A fish bone diagram displays all contributing factors and their relationships to the outcome to identify areas where data should be collected and analyzed. The major areas of potential causes are shown as the main bones, e.g., materials, methods, people, measurement, machines, and design. Later, the subareas are depicted. Thorough analysis of each cause can eliminate causes one by one, and the most probable root cause can be selected for corrective action. Quantitative information can also be used to prioritize means for improvement, whether it be to machine, design, or operator.
The histogram plots data in a frequency distribution table. What distinguishes the histogram from a check sheet is that its data are grouped into rows so that the identity of individual values is lost. Commonly used to present quality improvement data, histograms work best with small amounts of data that vary considerably. When used in process capability studies, histograms can display specification limits to show what portion of the data does not meet the specifications.
After the raw data are collected, they are grouped in value and frequency and plotted in a graphical form. A histogram’s shape shows the nature of the distribution of the data, as well as central tendency (average) and variability. Specification limits can be used to display the capability of the process.
A scatter diagram shows how two variables are related and is thus used to test for cause and effect relationships. It cannot prove that one variable causes the change in the other, only that a relationship exists and how strong it is.

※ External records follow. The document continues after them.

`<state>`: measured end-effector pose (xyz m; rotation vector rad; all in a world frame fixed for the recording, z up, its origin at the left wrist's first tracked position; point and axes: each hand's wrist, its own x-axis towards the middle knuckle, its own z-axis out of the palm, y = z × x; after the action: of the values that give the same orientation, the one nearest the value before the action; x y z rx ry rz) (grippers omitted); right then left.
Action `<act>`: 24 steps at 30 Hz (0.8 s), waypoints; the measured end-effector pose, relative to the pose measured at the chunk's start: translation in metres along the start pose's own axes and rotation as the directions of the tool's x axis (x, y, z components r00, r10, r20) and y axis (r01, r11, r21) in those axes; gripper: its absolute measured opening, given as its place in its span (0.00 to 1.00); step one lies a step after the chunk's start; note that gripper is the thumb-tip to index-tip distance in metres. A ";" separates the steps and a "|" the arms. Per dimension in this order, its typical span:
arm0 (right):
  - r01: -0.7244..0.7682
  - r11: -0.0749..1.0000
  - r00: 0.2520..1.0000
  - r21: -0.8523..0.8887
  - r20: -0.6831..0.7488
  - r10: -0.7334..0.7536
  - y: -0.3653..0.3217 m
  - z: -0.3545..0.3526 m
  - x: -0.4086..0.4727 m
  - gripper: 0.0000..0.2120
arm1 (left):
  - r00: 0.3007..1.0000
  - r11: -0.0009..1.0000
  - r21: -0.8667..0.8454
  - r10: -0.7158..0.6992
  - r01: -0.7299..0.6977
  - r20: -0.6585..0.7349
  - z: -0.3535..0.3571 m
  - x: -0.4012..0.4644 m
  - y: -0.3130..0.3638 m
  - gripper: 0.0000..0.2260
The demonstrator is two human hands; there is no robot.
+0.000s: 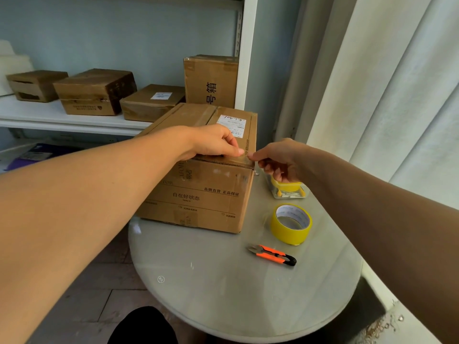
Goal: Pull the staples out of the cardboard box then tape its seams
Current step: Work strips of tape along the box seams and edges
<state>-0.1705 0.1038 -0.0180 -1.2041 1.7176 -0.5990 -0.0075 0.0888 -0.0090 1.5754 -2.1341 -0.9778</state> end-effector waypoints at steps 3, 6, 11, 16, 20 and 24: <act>0.007 1.000 1.000 -0.013 -0.006 -0.007 0.001 0.002 0.001 0.11 | 1.000 1.000 0.010 -0.001 0.001 -0.007 0.002 0.001 0.002 0.06; 0.024 0.999 0.999 -0.031 -0.029 -0.025 0.001 0.004 0.002 0.10 | 1.000 1.000 0.028 -0.001 0.002 -0.015 0.004 0.003 0.001 0.06; 0.076 0.996 0.996 -0.052 -0.048 -0.078 0.004 0.005 0.003 0.10 | 1.000 0.999 0.036 0.029 -0.029 0.006 0.005 0.004 0.001 0.06; 0.137 0.990 0.989 -0.022 -0.058 -0.138 0.009 0.008 0.004 0.17 | 0.998 0.998 -0.001 0.066 -0.066 0.001 0.007 0.002 0.002 0.04; 0.125 0.991 0.992 0.053 -0.028 -0.124 0.011 0.011 0.001 0.15 | 0.998 0.998 0.021 0.062 -0.061 -0.011 0.008 0.000 0.003 0.05; 0.093 0.990 0.996 0.101 0.005 -0.094 0.012 0.011 0.001 0.14 | 0.998 0.997 0.039 0.062 -0.062 0.001 0.008 0.000 0.004 0.07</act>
<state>-0.1661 0.1087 -0.0329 -1.2190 1.6101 -0.7271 -0.0149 0.0920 -0.0122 1.5173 -2.2009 -0.9216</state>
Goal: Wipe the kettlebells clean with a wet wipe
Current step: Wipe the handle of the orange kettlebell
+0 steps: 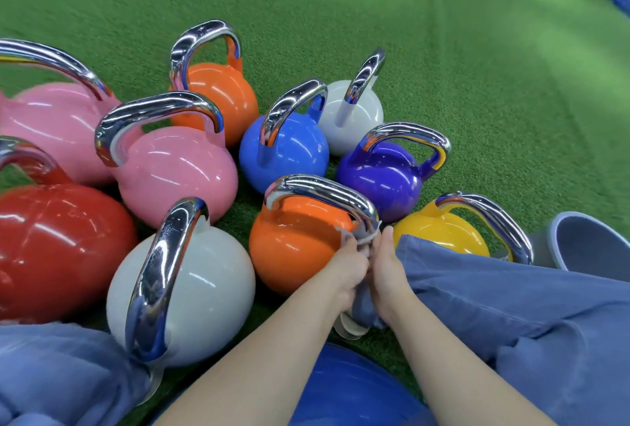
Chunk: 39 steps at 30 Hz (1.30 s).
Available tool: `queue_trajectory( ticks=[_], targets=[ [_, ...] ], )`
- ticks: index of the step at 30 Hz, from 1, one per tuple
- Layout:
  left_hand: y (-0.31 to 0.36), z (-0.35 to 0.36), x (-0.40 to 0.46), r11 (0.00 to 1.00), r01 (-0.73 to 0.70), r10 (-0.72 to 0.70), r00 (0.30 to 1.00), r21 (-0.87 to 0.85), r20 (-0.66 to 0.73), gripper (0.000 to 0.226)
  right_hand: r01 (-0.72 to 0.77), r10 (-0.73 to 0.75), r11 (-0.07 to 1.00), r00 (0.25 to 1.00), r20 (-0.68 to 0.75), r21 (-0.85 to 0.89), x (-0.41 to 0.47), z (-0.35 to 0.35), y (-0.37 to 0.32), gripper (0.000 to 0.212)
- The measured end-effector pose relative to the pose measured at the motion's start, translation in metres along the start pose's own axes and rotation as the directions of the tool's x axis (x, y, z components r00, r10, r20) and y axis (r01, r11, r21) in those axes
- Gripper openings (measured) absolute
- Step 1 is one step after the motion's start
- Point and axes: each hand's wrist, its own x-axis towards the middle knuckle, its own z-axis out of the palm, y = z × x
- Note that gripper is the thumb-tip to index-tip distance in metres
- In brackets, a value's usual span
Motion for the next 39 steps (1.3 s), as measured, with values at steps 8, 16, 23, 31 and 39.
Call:
queue_trajectory(
  ticks=[8,16,23,31,39],
  targets=[
    [0.031,-0.010,-0.026,0.889,-0.172,0.244,0.963,-0.424,0.119,0.053,0.324,-0.363,0.828,0.932,0.004,-0.459,-0.004,0.016,-0.003,0.056],
    [0.058,-0.041,-0.042,0.697,-0.122,0.245,0.967,-0.706,0.075,0.049,0.394,-0.491,-0.216,0.747,0.448,-0.893,-0.018,0.034,-0.028,0.070],
    [0.055,-0.041,-0.036,0.723,-0.241,0.263,0.963,-0.647,-0.065,0.029,0.330,-0.499,-0.447,0.680,0.537,-0.832,-0.015,0.039,-0.038,0.056],
    [0.034,-0.008,-0.038,0.940,-0.196,0.206,0.978,-0.278,0.008,0.031,0.278,-0.358,-0.280,0.858,0.368,-0.919,-0.014,-0.015,-0.046,0.053],
    [0.047,-0.020,-0.027,0.874,-0.215,0.189,0.976,-0.435,-0.103,0.027,0.365,-0.329,-0.363,0.811,0.484,-0.858,-0.009,0.032,-0.066,0.052]
  ],
)
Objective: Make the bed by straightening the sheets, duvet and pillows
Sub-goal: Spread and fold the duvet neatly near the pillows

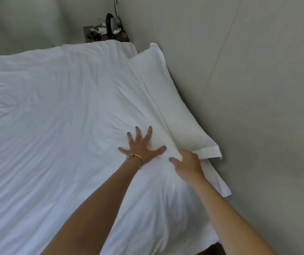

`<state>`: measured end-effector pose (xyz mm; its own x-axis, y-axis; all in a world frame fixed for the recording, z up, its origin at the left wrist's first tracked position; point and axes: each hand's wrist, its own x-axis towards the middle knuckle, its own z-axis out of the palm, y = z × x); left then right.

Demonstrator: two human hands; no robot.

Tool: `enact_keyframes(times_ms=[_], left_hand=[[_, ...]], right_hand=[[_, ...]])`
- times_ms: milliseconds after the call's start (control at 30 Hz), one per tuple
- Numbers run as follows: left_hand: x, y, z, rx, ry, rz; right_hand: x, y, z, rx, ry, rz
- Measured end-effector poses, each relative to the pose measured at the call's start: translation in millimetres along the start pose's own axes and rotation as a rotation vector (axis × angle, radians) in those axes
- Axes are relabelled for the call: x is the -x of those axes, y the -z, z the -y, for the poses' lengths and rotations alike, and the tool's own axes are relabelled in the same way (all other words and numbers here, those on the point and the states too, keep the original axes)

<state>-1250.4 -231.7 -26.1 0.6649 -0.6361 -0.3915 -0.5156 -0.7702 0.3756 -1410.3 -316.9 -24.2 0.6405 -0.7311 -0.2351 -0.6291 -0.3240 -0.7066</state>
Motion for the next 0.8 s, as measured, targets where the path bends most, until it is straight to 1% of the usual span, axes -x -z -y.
enact_keyframes(times_ms=[67, 133, 167, 300, 367, 433, 467, 533, 600, 667, 733, 800], left_hand=[[4, -23, -17, -0.113, -0.075, 0.032], [6, -39, -19, -0.275, -0.132, 0.053], [2, -43, -15, -0.319, -0.143, 0.052], [-15, -36, 2, -0.346, -0.130, 0.036], [-13, -36, 8, -0.336, -0.133, 0.017], [-13, -30, 14, -0.306, -0.161, 0.031], [-14, -25, 18, -0.284, -0.185, 0.049], [-10, -15, 32, -0.285, -0.263, 0.072], [2, -14, 54, -0.348, -0.357, 0.081], [20, -25, 78, -0.426, -0.423, 0.071], [40, -41, 95, -0.464, -0.434, 0.044], [57, -56, 100, -0.443, -0.422, 0.015]], right_hand=[[2, 13, -34, -0.053, -0.092, -0.064], [-2, 6, -56, -0.046, -0.224, -0.050], [-9, -1, -63, -0.038, -0.259, -0.029], [-23, -17, -55, -0.079, -0.316, 0.030], [-5, -17, -60, -0.121, -0.382, 0.161], [25, -18, -77, -0.027, -0.437, 0.308], [40, -18, -88, 0.011, -0.455, 0.348], [65, -20, -111, 0.018, -0.506, 0.373], [84, -20, -120, 0.107, -0.522, 0.425], [99, -21, -127, 0.193, -0.495, 0.454], [112, -24, -130, 0.281, -0.431, 0.407], [126, -21, -121, 0.337, -0.390, 0.329]])
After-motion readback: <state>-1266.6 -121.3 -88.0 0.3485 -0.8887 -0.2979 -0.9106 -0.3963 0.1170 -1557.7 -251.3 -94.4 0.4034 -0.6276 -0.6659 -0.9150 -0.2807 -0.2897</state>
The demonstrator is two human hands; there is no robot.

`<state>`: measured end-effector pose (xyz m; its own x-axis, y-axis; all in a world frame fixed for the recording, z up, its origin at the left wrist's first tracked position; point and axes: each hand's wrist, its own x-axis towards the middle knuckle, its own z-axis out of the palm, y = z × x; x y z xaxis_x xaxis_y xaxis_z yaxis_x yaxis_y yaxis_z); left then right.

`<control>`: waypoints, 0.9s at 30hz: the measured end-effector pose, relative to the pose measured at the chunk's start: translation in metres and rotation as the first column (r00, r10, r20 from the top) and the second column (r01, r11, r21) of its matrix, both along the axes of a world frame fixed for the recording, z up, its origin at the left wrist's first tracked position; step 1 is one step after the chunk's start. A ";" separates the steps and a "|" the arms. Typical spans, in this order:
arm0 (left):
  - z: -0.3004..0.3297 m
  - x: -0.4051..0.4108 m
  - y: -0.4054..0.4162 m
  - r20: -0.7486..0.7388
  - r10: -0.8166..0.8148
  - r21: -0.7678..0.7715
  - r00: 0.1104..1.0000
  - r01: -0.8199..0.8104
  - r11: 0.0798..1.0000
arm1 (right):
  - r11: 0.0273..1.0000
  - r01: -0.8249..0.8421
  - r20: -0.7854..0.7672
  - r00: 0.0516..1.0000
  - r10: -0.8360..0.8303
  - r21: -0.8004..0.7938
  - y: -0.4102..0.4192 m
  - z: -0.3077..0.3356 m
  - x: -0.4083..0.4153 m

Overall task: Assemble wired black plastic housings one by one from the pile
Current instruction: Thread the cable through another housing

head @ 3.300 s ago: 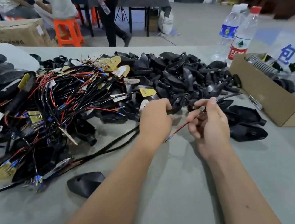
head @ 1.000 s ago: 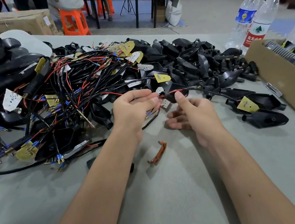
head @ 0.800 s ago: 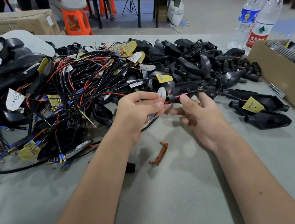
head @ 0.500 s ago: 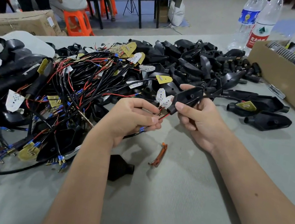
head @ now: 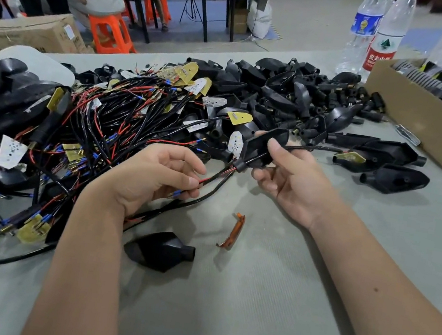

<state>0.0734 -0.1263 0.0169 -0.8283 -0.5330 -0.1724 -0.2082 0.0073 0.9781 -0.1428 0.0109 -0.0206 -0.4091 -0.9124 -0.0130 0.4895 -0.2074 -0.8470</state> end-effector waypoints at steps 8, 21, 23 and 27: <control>0.000 -0.033 0.024 0.104 -0.073 -0.074 0.992 0.081 0.994 | 0.983 0.153 -0.314 0.942 -0.116 0.098 -0.004 -0.001 0.009; 0.002 -0.017 0.016 0.129 -0.059 -0.095 0.990 0.071 0.993 | 0.960 0.275 -0.024 0.962 -0.274 0.054 -0.006 0.000 0.001; 0.006 -0.007 0.009 0.046 -0.018 -0.060 0.999 0.021 0.998 | 0.969 0.246 0.085 0.965 -0.248 0.030 -0.005 0.001 -0.002; 0.013 0.001 0.002 -0.127 -0.017 0.052 0.992 0.024 0.998 | 0.979 0.204 0.229 0.952 -0.202 0.015 -0.006 0.003 -0.003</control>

In a scatter diagram, the horizontal (x) axis represents the measurement values of one variable, and the vertical (y) axis represents the measurements of the second variable.
A control chart displays statistically determined upper and lower limits drawn on either side of a process average. This chart shows if the collected data are within upper and lower limits previously determined through statistical calculations of raw data from earlier trials.
The construction of a control chart is based on statistical principles and statistical distributions, particularly the normal distribution. When used in conjunction with a manufacturing process, such charts can indicate trends and signal when a process is out of control. The center line of a control chart represents an estimate of the process mean; the upper and lower critical limits are also indicated. The process results are monitored over time and should remain within the control limits; if they do not, an investigation is conducted for the causes and corrective action taken. A control chart helps determine variability so it can be reduced as much as is economically justifiable.
In preparing a control chart, the mean upper control limit (UCL) and lower control limit (LCL) of an approved process and its data are calculated. A blank control chart with mean UCL and LCL with no data points is created; data points are added as they are statistically calculated from the raw data.
CONCLUSION: Many people in the medical device manufacturing industry are undoubtedly familiar with many of these tools and know their application, advantages, and limitations. However, manufacturers must ensure that these tools are in place and being used to their full advantage as part of their quality system procedures. Flowcharts and check sheets are most valuable in identifying problems, whereas cause and effect diagrams, histograms, scatter diagrams, and control charts are used for problem analysis. Pareto diagrams are effective for both areas. By properly using these tools, the problem-solving process can be more efficient and more effective.